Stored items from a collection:
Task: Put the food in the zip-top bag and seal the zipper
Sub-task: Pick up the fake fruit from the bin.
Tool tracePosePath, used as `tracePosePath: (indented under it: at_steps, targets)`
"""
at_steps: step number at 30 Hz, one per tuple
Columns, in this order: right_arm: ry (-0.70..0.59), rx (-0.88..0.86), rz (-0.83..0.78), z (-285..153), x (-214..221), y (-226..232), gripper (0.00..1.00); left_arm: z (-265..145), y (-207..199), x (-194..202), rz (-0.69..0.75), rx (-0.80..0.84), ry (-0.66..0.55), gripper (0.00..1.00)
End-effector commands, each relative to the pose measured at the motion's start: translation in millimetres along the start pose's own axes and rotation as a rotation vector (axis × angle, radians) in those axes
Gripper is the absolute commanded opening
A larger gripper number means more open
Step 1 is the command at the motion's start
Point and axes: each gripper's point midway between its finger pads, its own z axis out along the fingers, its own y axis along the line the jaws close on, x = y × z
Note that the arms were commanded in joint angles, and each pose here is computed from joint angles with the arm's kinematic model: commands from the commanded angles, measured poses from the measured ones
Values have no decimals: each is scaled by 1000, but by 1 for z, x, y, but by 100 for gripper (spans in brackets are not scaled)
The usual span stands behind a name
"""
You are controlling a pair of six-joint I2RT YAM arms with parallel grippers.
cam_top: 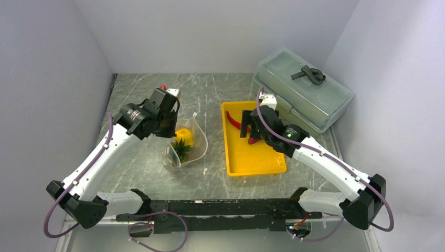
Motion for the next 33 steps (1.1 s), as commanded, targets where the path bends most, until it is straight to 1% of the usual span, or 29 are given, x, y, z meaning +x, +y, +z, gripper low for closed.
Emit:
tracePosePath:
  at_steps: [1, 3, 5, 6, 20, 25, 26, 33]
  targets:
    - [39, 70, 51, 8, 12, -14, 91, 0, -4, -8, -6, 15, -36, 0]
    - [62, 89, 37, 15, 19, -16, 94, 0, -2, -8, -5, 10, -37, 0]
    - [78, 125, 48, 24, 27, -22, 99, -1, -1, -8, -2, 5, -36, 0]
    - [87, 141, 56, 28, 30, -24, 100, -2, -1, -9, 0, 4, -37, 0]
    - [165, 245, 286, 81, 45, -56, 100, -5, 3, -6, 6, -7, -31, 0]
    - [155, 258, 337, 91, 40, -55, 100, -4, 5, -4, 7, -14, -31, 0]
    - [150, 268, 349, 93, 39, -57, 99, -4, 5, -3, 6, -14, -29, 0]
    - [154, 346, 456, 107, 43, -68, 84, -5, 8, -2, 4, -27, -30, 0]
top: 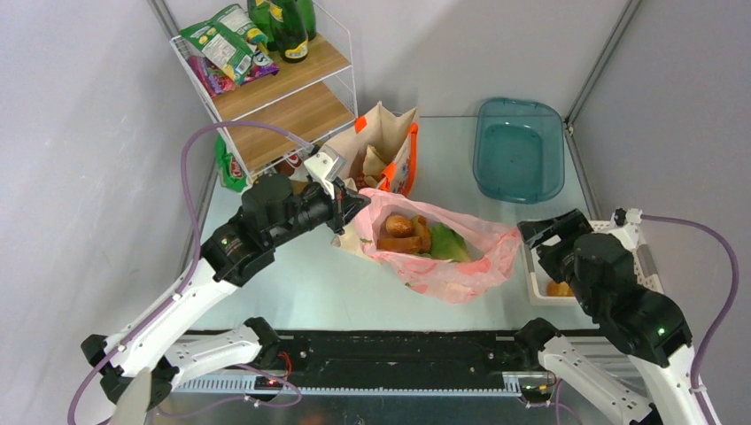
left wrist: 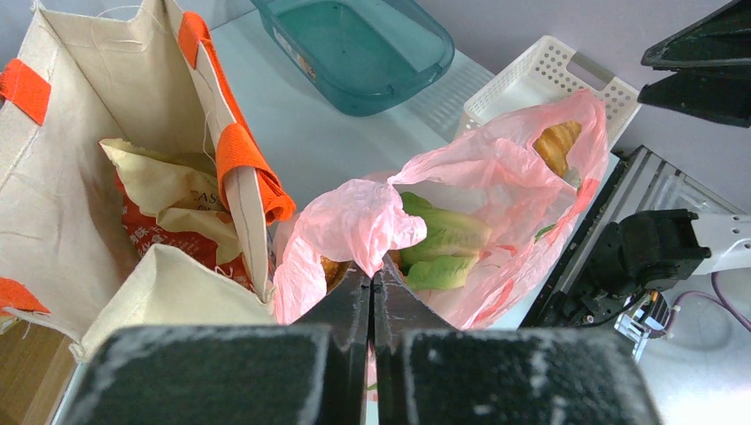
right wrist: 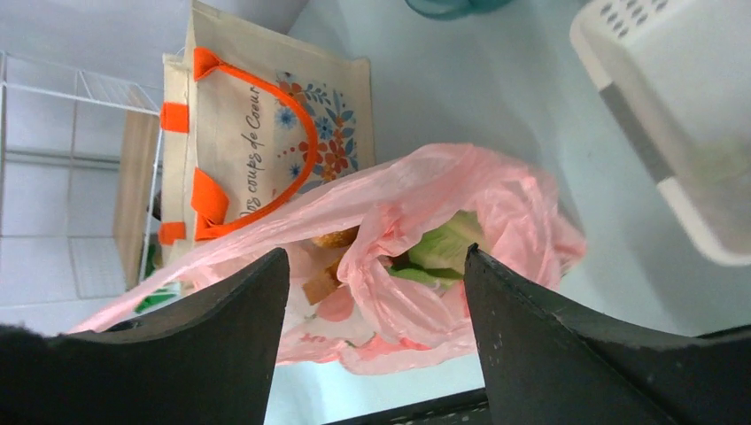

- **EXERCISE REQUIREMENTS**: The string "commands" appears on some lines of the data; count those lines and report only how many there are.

- **EXERCISE SOLUTION**: 2